Instructions for the task: Look through the entries below. Report each line that has the word "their" in it.

□ □ □ □ □ □ □

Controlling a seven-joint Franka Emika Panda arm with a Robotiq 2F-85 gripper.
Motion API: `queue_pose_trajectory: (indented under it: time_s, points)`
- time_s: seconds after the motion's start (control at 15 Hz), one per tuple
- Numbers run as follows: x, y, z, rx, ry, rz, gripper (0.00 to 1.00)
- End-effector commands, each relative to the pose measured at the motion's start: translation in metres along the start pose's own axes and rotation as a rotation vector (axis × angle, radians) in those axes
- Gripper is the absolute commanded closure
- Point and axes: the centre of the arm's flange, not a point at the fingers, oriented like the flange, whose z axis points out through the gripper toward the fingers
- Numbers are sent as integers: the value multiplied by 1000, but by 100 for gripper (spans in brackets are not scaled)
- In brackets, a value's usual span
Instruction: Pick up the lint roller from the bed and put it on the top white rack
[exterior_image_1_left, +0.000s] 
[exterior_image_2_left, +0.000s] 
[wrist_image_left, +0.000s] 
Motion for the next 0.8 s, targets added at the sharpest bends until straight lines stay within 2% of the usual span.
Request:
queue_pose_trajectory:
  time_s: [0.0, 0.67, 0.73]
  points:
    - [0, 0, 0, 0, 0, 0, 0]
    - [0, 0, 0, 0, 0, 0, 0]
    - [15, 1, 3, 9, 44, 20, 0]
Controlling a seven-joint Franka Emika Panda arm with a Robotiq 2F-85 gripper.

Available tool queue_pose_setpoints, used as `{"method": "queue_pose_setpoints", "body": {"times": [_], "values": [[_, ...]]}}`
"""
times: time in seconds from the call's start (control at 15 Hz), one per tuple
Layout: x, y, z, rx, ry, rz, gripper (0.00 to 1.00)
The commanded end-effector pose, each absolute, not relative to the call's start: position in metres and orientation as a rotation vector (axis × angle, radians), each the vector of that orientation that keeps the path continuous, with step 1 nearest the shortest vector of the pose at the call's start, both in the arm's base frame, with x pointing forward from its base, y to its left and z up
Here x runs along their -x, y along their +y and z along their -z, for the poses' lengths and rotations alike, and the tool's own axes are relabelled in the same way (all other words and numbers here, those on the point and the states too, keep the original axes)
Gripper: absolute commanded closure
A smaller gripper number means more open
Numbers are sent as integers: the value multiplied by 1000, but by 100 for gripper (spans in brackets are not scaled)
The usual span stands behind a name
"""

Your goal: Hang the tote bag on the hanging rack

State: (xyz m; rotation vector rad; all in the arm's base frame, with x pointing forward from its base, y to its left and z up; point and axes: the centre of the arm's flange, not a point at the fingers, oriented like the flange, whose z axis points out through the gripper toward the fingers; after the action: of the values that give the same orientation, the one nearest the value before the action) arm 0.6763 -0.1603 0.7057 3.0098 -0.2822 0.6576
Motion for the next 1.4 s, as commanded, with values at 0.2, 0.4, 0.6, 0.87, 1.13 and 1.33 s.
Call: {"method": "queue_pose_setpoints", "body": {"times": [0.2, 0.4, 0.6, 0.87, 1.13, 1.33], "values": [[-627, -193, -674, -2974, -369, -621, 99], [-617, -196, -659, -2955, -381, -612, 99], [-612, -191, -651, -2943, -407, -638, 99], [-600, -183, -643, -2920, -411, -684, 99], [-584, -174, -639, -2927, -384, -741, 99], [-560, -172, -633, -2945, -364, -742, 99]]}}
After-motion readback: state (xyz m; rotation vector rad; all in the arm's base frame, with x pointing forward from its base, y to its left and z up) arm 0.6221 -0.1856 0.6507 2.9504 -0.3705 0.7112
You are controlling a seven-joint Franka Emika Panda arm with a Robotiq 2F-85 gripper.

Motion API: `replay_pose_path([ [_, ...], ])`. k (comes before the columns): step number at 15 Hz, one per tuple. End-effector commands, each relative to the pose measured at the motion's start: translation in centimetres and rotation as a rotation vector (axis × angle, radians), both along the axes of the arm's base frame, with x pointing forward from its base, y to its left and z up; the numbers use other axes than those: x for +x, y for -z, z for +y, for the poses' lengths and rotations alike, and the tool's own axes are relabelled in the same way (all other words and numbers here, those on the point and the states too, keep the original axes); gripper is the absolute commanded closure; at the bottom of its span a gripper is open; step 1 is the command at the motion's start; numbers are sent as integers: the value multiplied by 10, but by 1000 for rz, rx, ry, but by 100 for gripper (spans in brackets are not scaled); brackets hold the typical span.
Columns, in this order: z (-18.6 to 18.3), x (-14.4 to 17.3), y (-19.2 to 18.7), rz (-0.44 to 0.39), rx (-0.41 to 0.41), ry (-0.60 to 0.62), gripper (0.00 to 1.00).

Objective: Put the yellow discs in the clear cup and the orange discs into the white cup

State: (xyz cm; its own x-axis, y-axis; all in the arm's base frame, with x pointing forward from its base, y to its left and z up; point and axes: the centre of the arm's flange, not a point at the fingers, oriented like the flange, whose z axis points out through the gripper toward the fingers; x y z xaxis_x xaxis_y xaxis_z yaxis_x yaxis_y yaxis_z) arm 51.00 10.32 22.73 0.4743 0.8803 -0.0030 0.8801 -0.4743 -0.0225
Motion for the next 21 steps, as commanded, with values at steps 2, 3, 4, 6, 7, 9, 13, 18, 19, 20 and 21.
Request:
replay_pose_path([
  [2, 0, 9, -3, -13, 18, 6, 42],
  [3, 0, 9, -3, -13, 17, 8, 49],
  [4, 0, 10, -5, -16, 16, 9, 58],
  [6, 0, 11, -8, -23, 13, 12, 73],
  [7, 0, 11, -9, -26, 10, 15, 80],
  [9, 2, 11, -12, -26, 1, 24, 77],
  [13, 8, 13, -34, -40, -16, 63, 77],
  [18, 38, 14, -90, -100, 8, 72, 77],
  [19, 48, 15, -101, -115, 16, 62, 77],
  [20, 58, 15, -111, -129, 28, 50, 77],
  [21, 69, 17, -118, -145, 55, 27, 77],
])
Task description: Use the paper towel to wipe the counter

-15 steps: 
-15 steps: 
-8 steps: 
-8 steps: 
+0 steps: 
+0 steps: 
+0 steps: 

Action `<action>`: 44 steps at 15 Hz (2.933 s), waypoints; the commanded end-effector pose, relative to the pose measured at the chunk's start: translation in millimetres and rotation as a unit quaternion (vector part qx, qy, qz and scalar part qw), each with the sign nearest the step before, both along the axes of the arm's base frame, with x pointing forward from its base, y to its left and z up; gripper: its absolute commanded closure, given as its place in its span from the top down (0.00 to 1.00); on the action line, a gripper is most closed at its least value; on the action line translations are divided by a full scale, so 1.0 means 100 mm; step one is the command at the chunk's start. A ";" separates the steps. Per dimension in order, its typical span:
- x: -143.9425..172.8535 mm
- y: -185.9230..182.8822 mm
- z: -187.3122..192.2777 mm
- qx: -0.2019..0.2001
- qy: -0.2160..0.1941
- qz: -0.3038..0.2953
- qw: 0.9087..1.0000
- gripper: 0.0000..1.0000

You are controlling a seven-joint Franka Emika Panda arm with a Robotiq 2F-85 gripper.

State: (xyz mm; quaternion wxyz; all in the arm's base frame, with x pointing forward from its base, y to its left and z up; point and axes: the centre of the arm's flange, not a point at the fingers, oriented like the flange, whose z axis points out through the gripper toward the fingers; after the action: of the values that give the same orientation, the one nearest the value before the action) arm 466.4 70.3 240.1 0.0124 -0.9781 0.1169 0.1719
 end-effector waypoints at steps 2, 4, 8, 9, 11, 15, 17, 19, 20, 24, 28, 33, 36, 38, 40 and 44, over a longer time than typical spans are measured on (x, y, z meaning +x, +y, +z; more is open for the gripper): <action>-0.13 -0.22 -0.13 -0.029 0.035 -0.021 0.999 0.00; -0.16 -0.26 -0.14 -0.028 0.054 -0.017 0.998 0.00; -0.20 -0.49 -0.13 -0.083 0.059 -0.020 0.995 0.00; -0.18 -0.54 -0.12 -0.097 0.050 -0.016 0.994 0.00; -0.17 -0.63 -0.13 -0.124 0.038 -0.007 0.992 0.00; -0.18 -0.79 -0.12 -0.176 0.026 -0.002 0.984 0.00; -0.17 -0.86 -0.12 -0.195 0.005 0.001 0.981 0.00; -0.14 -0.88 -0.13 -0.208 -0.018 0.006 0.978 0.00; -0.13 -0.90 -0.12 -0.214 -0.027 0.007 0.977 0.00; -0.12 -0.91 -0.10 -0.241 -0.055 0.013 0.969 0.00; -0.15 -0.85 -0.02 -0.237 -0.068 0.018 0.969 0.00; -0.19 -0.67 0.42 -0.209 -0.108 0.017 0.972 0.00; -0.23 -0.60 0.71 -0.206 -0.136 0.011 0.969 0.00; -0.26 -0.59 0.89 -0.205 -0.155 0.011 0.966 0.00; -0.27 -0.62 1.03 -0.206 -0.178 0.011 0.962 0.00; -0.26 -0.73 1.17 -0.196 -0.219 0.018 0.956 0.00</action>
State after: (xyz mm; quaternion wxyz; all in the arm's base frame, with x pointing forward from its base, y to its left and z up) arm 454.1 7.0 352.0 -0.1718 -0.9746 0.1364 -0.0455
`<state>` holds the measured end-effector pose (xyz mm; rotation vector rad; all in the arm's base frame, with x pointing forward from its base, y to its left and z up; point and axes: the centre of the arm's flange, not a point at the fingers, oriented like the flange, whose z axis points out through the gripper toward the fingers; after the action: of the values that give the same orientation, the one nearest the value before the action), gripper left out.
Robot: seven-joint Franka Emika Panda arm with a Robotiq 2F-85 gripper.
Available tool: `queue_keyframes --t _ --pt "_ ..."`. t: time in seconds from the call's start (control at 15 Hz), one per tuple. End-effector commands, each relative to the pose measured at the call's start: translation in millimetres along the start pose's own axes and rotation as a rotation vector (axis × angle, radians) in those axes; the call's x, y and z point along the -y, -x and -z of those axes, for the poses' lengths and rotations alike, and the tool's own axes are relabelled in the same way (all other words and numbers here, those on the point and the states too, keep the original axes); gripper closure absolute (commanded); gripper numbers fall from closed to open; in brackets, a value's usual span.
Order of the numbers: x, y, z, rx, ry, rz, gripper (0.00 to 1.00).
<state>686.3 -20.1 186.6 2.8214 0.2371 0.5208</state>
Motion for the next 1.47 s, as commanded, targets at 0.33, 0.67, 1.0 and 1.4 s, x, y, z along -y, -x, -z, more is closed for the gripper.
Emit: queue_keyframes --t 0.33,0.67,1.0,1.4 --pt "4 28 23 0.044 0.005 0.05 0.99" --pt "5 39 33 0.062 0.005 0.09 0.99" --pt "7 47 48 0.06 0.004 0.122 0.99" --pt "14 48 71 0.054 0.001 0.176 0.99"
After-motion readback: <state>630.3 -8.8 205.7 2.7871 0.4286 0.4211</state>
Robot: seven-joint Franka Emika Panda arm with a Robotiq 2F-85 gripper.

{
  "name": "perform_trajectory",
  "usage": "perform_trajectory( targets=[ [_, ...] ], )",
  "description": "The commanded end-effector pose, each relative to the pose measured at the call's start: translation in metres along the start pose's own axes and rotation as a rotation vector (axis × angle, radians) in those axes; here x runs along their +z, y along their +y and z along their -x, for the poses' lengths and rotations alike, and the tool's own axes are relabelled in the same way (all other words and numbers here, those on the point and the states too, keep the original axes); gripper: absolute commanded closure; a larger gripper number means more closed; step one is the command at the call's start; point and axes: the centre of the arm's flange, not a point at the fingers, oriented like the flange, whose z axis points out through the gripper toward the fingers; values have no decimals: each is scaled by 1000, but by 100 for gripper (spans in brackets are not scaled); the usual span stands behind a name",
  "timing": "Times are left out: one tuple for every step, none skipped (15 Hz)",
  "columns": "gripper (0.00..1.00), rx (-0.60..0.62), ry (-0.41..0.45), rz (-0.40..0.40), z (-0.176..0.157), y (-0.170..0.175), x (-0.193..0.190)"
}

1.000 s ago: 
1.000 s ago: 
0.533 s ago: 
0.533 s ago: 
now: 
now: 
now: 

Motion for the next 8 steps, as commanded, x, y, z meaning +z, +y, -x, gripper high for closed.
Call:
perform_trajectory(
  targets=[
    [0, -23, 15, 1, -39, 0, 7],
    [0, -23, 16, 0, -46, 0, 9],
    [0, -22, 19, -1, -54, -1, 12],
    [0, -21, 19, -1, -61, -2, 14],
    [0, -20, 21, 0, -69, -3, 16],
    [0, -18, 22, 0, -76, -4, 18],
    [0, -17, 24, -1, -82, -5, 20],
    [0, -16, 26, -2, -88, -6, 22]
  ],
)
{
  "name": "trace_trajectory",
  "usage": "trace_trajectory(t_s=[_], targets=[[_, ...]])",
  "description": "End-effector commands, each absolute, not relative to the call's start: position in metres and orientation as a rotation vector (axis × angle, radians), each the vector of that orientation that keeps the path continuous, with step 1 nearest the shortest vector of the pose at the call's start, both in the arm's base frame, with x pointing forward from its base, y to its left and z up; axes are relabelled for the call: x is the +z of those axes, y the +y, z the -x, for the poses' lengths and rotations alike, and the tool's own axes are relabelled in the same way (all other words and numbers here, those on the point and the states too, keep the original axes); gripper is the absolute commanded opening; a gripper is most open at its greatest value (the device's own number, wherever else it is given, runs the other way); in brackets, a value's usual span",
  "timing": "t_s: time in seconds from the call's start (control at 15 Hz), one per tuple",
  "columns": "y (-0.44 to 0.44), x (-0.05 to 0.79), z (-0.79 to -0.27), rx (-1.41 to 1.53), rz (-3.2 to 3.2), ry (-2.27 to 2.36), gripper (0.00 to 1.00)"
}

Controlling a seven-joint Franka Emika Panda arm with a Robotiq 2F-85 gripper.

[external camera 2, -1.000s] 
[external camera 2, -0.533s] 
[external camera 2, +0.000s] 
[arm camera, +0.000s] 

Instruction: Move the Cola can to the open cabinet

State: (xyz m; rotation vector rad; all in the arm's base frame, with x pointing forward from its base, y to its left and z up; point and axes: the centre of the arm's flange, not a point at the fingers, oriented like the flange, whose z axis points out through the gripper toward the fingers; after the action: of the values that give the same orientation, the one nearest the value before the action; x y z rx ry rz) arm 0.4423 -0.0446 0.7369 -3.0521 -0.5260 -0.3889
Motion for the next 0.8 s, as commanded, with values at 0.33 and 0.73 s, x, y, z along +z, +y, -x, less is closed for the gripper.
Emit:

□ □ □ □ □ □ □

Result below:
Here x runs along their -x, y along their +y and z along their -z, for the poses' lengths and rotations alike, and the tool's own axes are relabelled in the same way (all other words and numbers here, those on the point and the states too, keep the original axes)
  "description": "The commanded end-effector pose, each relative to the pose measured at the call's start: translation in metres along the start pose's own axes and rotation as a rotation vector (axis × angle, radians) in those axes; here x runs along their +z, y along their +y and z along their -x, for the poses' lengths and rotations alike, and the tool's own axes are relabelled in the same way (all other words and numbers here, those on the point and the states too, keep the original axes); gripper: absolute commanded closure; a larger gripper number means more closed; step one is the command at the call's start; point and axes: the centre of the arm's flange, not a point at the fingers, oriented like the flange, whose z axis points out through the gripper toward the fingers; values have no decimals: each is scaled by 1000, but by 100 for gripper (spans in brackets are not scaled); the usual span stands behind a name",

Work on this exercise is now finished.